In this exercise, every entry below is to be reproduced word for word.

EXTRACTED DATA:
◆ ◆ ◆ ◆ ◆ ◆ ◆

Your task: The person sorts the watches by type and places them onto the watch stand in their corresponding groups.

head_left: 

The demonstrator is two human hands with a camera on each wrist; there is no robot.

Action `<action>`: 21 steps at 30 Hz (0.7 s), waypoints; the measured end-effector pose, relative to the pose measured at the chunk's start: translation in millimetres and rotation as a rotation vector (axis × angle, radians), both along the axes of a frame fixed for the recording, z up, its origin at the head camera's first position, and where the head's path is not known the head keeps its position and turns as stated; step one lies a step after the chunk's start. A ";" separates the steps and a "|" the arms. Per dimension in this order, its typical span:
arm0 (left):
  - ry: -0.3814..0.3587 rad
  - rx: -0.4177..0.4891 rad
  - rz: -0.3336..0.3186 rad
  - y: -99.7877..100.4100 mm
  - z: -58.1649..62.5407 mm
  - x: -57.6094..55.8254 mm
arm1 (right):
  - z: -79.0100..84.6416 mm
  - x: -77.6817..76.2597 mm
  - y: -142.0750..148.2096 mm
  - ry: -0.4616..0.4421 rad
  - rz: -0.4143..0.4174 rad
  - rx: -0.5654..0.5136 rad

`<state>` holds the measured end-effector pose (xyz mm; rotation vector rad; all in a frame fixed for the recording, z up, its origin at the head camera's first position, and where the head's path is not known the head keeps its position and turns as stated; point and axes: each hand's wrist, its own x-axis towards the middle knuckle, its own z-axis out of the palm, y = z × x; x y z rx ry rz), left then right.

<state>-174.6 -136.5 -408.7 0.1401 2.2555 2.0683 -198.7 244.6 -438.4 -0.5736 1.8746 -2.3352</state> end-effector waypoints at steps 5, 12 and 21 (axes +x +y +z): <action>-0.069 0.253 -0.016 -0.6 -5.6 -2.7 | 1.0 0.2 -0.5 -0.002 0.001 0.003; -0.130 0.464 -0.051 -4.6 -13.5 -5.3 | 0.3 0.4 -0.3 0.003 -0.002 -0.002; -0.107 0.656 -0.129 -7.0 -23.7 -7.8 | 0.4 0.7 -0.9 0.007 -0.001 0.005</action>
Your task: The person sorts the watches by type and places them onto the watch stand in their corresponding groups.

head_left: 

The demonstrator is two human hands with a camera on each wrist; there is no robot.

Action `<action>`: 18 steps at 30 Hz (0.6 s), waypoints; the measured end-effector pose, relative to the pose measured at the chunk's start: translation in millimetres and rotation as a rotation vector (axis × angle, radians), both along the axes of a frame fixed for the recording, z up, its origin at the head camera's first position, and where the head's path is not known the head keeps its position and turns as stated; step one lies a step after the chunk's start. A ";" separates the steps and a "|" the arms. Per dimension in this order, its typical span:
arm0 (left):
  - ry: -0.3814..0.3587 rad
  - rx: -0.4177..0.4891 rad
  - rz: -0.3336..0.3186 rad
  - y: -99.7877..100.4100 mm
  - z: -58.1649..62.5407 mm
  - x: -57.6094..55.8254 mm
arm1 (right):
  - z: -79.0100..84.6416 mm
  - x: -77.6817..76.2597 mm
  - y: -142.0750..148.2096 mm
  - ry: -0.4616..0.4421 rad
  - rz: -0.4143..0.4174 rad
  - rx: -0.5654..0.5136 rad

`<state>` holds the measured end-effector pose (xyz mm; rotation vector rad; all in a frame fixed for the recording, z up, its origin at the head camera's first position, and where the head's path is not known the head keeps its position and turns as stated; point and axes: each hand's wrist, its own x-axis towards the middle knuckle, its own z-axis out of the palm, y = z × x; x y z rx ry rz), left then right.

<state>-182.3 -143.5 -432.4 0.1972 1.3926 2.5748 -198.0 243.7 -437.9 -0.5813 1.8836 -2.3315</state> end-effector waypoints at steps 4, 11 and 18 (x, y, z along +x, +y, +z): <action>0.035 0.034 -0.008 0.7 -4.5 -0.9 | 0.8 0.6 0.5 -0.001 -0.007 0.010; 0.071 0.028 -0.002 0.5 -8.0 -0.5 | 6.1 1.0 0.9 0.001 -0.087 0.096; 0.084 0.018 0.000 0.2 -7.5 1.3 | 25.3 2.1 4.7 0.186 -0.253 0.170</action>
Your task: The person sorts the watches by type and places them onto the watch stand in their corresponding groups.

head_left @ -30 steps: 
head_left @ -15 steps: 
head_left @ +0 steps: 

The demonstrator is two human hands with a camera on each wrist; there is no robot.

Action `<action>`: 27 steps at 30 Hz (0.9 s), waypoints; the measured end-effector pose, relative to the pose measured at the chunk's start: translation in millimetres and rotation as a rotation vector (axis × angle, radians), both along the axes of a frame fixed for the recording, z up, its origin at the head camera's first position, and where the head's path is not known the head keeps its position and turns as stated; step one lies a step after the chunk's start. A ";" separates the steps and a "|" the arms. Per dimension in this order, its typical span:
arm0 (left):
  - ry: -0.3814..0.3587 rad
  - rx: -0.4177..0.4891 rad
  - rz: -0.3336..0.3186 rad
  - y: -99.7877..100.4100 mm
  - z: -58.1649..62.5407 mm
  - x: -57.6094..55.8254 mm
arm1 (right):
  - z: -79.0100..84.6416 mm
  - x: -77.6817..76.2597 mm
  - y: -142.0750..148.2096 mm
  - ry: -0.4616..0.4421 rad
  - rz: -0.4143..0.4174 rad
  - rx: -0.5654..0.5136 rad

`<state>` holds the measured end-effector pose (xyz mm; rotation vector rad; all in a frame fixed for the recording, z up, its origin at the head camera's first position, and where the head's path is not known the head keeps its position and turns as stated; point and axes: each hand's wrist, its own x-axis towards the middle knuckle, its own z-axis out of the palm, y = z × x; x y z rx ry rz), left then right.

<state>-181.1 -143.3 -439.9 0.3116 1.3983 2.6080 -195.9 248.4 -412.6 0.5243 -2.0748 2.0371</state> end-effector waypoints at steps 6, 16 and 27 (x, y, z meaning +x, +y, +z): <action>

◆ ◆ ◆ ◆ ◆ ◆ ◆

FINAL ANSWER:
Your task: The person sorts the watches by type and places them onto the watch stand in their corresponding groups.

head_left: 

The demonstrator is two human hands with a camera on each wrist; there is no robot.

Action `<action>`: 21 steps at 30 Hz (0.7 s), waypoints; the measured end-effector pose, relative to the pose measured at the chunk's start: translation in millimetres and rotation as a rotation vector (axis × angle, radians), both along the axes of a frame fixed for the recording, z up, its origin at the head camera's first position, and where the head's path is not known the head keeps its position and turns as stated; step one lies a step after the chunk's start. A ";" separates the steps and a "|" the arms. Per dimension in this order, its typical span:
arm0 (left):
  - ry: -0.3814..0.3587 rad
  - rx: -0.4177..0.4891 rad
  - rz: -0.3336..0.3186 rad
  - y: -99.7877..100.4100 mm
  - z: -58.1649..62.5407 mm
  - x: -57.6094..55.8254 mm
arm1 (right):
  - z: -79.0100..84.6416 mm
  - x: -77.6817..76.2597 mm
  - y: -142.0750..148.2096 mm
  - ry: -0.4616..0.4421 rad
  - rz: -0.4143..0.4174 rad
  - rx: -0.5654..0.5136 rad

`<state>` holds the measured end-effector pose (xyz mm; rotation vector rad; all in a frame fixed for the recording, z up, its origin at the head camera's first position, and where the head's path is not known the head keeps its position and turns as stated; point and axes: each hand's wrist, its own x-axis towards the middle knuckle, its own z-axis out of the palm, y = z × x; x y z rx ry rz), left then right.

<state>-174.6 -136.5 -408.7 0.1401 2.2555 2.0683 -198.7 244.6 -438.4 -0.5736 1.8746 -2.3352</state> end-effector waypoints at steps 5, 12 and 21 (axes +x +y +z): <action>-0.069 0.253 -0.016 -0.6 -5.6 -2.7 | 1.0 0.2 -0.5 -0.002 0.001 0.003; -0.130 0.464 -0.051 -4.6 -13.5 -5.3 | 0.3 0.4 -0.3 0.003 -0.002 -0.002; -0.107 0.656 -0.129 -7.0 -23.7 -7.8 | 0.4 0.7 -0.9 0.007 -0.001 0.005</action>
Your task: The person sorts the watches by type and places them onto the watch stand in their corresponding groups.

head_left: 

The demonstrator is two human hands with a camera on each wrist; there is no robot.

Action `<action>`: 18 steps at 30 Hz (0.6 s), waypoints; the measured end-effector pose, relative to the pose measured at the chunk's start: translation in millimetres and rotation as a rotation vector (axis × angle, radians), both along the axes of a frame fixed for the recording, z up, its origin at the head camera's first position, and where the head's path is not known the head keeps its position and turns as stated; step one lies a step after the chunk's start. A ";" separates the steps and a "|" the arms. Per dimension in this order, its typical span:
arm0 (left):
  - ry: -0.3814..0.3587 rad
  - rx: -0.4177..0.4891 rad
  - rz: -0.3336..0.3186 rad
  - y: -99.7877..100.4100 mm
  - z: -58.1649..62.5407 mm
  - x: -57.6094..55.8254 mm
arm1 (right):
  - z: -79.0100..84.6416 mm
  - x: -77.6817..76.2597 mm
  - y: -142.0750..148.2096 mm
  - ry: -0.4616..0.4421 rad
  - rz: -0.4143..0.4174 rad
  - rx: -0.5654..0.5136 rad

`<state>` holds the measured end-effector pose (xyz mm; rotation vector rad; all in a frame fixed for the recording, z up, its origin at the head camera's first position, and where the head's path is not known the head keeps its position and turns as stated; point and axes: each hand's wrist, its own x-axis towards the middle knuckle, its own z-axis out of the palm, y = z × x; x y z rx ry rz), left then right.

<state>-182.3 -143.5 -432.4 0.1972 1.3926 2.5748 -198.0 243.7 -437.9 -0.5813 1.8836 -2.3315</state> end-effector waypoints at steps 4, 11 and 18 (x, y, z along +x, +y, +z): <action>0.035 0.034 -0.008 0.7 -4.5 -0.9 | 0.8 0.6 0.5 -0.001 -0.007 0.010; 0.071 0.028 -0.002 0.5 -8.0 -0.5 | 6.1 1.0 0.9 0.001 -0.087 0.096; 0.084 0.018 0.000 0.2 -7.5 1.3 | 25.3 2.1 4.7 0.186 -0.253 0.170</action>
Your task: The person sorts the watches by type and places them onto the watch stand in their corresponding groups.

head_left @ -30 steps: 
head_left @ -15 steps: 
head_left @ +0 steps: 

The demonstrator is two human hands with a camera on each wrist; there is no robot.

Action `<action>`: 27 steps at 30 Hz (0.9 s), waypoints; the measured end-effector pose, relative to the pose measured at the chunk's start: translation in millimetres and rotation as a rotation vector (axis × angle, radians), both along the axes of a frame fixed for the recording, z up, its origin at the head camera's first position, and where the head's path is not known the head keeps its position and turns as stated; step one lies a step after the chunk's start. A ";" separates the steps and a "|" the arms. Per dimension in this order, its typical span:
arm0 (left):
  - ry: -0.3814..0.3587 rad
  - rx: -0.4177..0.4891 rad
  - rz: -0.3336..0.3186 rad
  - y: -99.7877..100.4100 mm
  - z: -58.1649..62.5407 mm
  - x: -57.6094..55.8254 mm
arm1 (right):
  - z: -79.0100..84.6416 mm
  - x: -77.6817..76.2597 mm
  - y: -142.0750..148.2096 mm
  - ry: -0.4616..0.4421 rad
  - rz: -0.4143..0.4174 rad
  - rx: -0.5654..0.5136 rad

`<state>` holds the measured end-effector pose (xyz mm; rotation vector rad; all in a frame fixed for the recording, z up, its origin at the head camera's first position, and where the head's path is not known the head keeps its position and turns as stated; point and axes: each hand's wrist, its own x-axis towards the middle knuckle, its own z-axis out of the palm, y = z × x; x y z rx ry rz), left then right.

<state>-181.1 -143.3 -439.9 0.3116 1.3983 2.6080 -195.9 248.4 -412.6 0.5243 -2.0748 2.0371</state> end-effector waypoints at steps 6, 16 and 27 (x, y, z meaning +x, +y, +z): <action>

The exercise has been answered, and the work is done.